-- DATA SEGMENT follows --

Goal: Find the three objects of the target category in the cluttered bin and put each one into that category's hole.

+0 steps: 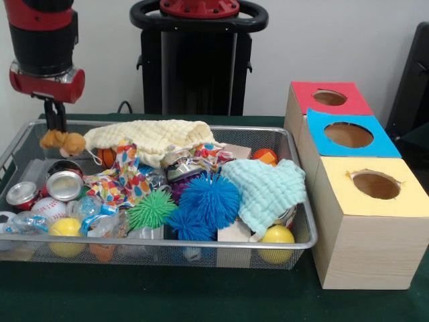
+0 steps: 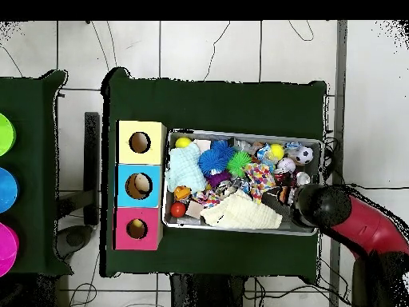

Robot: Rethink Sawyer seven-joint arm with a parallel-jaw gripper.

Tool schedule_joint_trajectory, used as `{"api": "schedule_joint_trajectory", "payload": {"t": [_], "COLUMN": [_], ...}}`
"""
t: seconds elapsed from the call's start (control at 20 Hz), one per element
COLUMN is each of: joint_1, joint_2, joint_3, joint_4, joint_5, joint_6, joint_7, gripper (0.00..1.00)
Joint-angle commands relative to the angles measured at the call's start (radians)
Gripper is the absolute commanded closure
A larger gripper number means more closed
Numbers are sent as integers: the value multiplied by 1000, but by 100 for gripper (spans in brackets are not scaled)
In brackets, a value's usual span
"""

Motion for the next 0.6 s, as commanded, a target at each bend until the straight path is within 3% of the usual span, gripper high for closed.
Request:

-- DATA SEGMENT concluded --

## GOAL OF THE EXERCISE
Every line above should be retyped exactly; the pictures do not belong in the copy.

## TASK SOLUTION
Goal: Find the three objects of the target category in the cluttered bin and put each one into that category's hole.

+0 steps: 
+0 steps: 

Robot: Rethink Sawyer seven-joint arm with a parallel-jaw gripper.

Tool schedule_joint_trajectory, used as `{"api": "schedule_joint_trajectory", "payload": {"t": [_], "COLUMN": [_], ...}}`
"""
t: seconds elapsed from the call's start (control at 20 Hz), one per element
COLUMN is each of: joint_1, joint_2, joint_3, joint_4, joint_5, joint_6, joint_7, gripper (0.00..1.00)
Joint-angle commands relative to the angles measured at the call's start (radians)
Gripper is the absolute commanded closure
A larger gripper number means more closed
Numbers are sent as integers: the value multiplied by 1000, but by 100 for gripper (spans in brackets are not scaled)
In brackets, a value's usual span
"""

Motion for the next 0.6 s, as commanded, a target at each bend until the straight path is within 3% of the usual span, gripper high for closed.
Request:

Nothing further is needed to complete the exercise.